One other major positive for me when using this headset over the Stealth 600 series was the fit on my head. While still tighter than I might like, I did feel these had a bit more give than the other Turtle Beach headsets I tested. The reasoning behind that isn’t completely obvious, but I do believe the flexible metal band within the headset arch provides a bit more flexibility. It is definitely more flexible than the solid plastic used on the 600 series. As someone with a larger head, this is a big plus!
The last thing to consider when using a wireless headset is how much lag there might be. From my vantage point, after hours of use, the lag was so minimal it was never even something I took notice of. As I said in the 600 series review, it really is a non-issue for me, although inevitably it is present.

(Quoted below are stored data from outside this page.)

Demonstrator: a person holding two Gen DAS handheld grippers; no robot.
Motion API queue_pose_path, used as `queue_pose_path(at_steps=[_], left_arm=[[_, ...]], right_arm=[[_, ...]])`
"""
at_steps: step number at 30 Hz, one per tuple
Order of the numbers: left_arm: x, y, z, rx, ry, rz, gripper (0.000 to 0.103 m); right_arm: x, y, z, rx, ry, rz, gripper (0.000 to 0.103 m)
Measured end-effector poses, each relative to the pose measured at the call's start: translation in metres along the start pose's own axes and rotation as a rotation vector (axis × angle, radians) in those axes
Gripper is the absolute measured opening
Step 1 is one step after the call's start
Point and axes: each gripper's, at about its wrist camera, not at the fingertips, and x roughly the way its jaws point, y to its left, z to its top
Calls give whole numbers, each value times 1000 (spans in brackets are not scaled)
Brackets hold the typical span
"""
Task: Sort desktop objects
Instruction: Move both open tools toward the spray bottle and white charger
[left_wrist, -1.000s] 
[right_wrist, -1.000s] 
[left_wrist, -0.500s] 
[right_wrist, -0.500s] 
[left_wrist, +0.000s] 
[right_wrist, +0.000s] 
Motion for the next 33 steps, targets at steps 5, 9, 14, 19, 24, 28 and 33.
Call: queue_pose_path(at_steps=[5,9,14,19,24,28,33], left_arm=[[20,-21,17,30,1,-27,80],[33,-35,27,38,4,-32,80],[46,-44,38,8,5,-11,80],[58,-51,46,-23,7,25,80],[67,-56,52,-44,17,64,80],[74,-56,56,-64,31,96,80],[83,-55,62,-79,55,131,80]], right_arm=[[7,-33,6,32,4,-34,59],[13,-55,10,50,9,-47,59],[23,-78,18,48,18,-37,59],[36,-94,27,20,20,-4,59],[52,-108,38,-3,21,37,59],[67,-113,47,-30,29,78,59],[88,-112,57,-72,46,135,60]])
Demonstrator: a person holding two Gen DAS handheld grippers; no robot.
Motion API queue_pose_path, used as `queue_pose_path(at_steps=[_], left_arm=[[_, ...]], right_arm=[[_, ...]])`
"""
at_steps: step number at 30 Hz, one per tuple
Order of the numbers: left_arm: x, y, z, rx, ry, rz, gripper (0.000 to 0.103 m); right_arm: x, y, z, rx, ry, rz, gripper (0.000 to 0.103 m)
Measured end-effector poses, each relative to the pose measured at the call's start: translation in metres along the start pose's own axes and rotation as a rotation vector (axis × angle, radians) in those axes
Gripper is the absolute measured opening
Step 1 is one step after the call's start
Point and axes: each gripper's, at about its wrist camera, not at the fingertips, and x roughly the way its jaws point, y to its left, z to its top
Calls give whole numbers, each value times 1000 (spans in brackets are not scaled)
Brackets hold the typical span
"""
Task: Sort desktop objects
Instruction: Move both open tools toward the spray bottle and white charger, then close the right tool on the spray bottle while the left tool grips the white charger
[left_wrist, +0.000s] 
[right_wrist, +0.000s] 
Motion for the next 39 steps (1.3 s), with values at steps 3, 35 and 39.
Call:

Is the Stealth 700 series better than the 600 series?
Whether you choose to buy the Stealth 600 series of headsets or the Stealth 700 series of headsets is going to come down to your own personal preferences. What do you need as a gamer? How versatile do you need your headset to be? For those who are only gaming on Xbox or PlayStation, I believe the Stealth 600 Gen 2 MAX is probably a suitable headset. It provides great audio and comes in at a cheaper price.
That being said, if you plan to use your headset with Bluetooth capabilities, perhaps on your Nintendo Switch or mobile phone, the Stealth 700 Gen 2 MAX is worth the additional money. Not only are you getting that great quality audio, but you are getting additional features and a slightly more comfortable experience. If you think those are worthwhile upgrades, then the Stealth 700 is right for you. Just don’t expect a wildly different audio experience. They felt very similar to me.